**Instructions for the task**
Go through the entries below and write each one out exactly.
=-=-=-=-=
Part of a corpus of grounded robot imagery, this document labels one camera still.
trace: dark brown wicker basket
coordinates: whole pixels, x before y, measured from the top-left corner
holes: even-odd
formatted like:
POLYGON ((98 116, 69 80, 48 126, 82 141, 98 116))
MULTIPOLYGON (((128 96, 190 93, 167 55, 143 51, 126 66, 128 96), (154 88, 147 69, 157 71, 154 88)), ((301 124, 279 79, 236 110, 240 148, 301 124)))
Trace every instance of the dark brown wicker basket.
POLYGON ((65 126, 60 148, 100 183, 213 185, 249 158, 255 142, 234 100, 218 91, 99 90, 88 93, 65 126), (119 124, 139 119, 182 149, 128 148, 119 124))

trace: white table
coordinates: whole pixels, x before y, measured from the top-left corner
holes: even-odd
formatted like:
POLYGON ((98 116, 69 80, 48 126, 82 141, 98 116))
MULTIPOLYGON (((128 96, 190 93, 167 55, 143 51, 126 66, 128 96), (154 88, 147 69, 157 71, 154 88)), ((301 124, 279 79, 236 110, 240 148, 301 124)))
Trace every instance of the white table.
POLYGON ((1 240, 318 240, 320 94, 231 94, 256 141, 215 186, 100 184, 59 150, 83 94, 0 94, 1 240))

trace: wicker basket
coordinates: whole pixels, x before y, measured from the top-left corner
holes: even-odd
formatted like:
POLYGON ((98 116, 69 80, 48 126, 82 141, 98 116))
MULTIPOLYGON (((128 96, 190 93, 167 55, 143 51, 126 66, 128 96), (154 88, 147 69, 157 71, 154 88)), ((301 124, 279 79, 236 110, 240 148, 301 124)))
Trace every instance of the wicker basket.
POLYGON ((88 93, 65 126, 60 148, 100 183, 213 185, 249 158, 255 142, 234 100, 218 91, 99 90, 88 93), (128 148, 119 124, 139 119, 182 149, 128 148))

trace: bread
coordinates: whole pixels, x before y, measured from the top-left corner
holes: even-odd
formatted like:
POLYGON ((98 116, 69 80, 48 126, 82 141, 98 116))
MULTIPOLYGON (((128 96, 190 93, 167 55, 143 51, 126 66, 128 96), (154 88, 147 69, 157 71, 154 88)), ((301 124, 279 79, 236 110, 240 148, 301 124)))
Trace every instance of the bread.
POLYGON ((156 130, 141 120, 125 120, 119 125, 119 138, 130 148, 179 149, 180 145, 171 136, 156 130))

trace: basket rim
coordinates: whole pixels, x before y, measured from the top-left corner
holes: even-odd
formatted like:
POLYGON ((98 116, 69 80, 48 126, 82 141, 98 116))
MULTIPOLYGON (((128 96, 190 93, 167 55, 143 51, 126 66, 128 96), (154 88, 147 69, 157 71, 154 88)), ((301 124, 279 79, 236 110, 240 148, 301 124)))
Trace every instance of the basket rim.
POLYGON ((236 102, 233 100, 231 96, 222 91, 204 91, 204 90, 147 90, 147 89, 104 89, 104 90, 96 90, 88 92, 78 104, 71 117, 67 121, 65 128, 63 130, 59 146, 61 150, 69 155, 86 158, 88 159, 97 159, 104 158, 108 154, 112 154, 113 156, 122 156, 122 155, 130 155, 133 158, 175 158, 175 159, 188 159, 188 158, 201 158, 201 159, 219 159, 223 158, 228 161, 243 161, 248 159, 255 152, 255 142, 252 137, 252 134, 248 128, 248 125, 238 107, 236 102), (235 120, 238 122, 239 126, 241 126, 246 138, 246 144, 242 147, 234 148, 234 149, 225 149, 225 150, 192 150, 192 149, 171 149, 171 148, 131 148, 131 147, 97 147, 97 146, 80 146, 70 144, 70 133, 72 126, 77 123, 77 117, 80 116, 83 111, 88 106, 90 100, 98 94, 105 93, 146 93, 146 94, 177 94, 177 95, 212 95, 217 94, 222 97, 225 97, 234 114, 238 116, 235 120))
=-=-=-=-=
**Exercise result**
Part of a corpus of grounded robot imagery, this document labels one camera still.
trace: dark brown wicker basket
coordinates: whole pixels, x before y, measured from the top-left corner
holes: even-odd
formatted like:
POLYGON ((98 116, 69 80, 48 126, 82 141, 98 116))
MULTIPOLYGON (((128 96, 190 93, 167 55, 143 51, 126 66, 128 96), (154 88, 147 69, 157 71, 154 88)), ((301 124, 279 79, 236 110, 240 148, 301 124)))
Trace every instance of the dark brown wicker basket.
POLYGON ((65 126, 60 148, 100 183, 213 185, 249 158, 255 142, 234 100, 218 91, 99 90, 88 93, 65 126), (119 124, 139 119, 182 149, 128 148, 119 124))

trace: white table
coordinates: whole pixels, x before y, measured from the top-left corner
holes: even-odd
formatted like:
POLYGON ((98 116, 69 80, 48 126, 82 141, 98 116))
MULTIPOLYGON (((128 96, 190 93, 167 55, 143 51, 126 66, 128 96), (154 88, 147 69, 157 71, 154 88)), ((301 124, 279 79, 236 110, 240 148, 301 124)))
Trace every instance of the white table.
POLYGON ((1 240, 318 240, 320 94, 231 94, 256 141, 215 186, 100 184, 59 150, 83 94, 0 94, 1 240))

trace: wicker basket
coordinates: whole pixels, x before y, measured from the top-left corner
holes: even-odd
formatted like:
POLYGON ((98 116, 69 80, 48 126, 82 141, 98 116))
MULTIPOLYGON (((128 96, 190 93, 167 55, 143 51, 126 66, 128 96), (154 88, 147 69, 157 71, 154 88)), ((301 124, 279 79, 236 110, 240 148, 301 124)))
Trace every instance of the wicker basket.
POLYGON ((88 93, 65 126, 60 148, 100 183, 213 185, 249 158, 255 142, 234 100, 218 91, 99 90, 88 93), (128 148, 119 124, 139 119, 182 149, 128 148))

trace: bread
coordinates: whole pixels, x before y, measured from the top-left corner
holes: even-odd
formatted like:
POLYGON ((98 116, 69 80, 48 126, 82 141, 98 116))
MULTIPOLYGON (((128 96, 190 93, 167 55, 143 51, 126 66, 128 96), (154 88, 147 69, 157 71, 154 88)), ((301 124, 279 79, 236 110, 240 148, 301 124)))
Trace every instance of the bread.
POLYGON ((156 130, 141 120, 125 120, 119 125, 119 138, 130 148, 179 149, 180 145, 171 136, 156 130))

trace: basket rim
coordinates: whole pixels, x before y, measured from the top-left corner
holes: even-odd
formatted like:
POLYGON ((98 116, 69 80, 48 126, 82 141, 98 116))
MULTIPOLYGON (((128 96, 190 93, 167 55, 143 51, 126 66, 128 96), (154 88, 147 69, 157 71, 154 88)), ((301 124, 279 79, 236 110, 240 148, 301 124)))
Trace every instance of the basket rim.
POLYGON ((236 102, 233 100, 231 96, 222 91, 204 91, 204 90, 147 90, 147 89, 104 89, 104 90, 96 90, 88 92, 78 104, 71 117, 67 121, 65 128, 63 130, 59 146, 61 150, 69 155, 86 158, 88 159, 97 159, 104 158, 108 154, 112 154, 113 156, 122 156, 122 155, 130 155, 133 158, 175 158, 175 159, 188 159, 188 158, 201 158, 201 159, 219 159, 223 158, 228 161, 243 161, 248 159, 255 152, 255 142, 252 137, 252 134, 248 128, 248 125, 238 107, 236 102), (235 120, 238 122, 239 126, 241 126, 246 138, 246 144, 242 147, 234 148, 234 149, 225 149, 225 150, 192 150, 192 149, 171 149, 171 148, 131 148, 131 147, 97 147, 97 146, 80 146, 70 144, 70 133, 72 126, 77 123, 77 117, 80 116, 83 111, 88 106, 90 100, 98 94, 105 93, 146 93, 146 94, 177 94, 177 95, 212 95, 217 94, 222 97, 225 97, 234 114, 238 116, 235 120))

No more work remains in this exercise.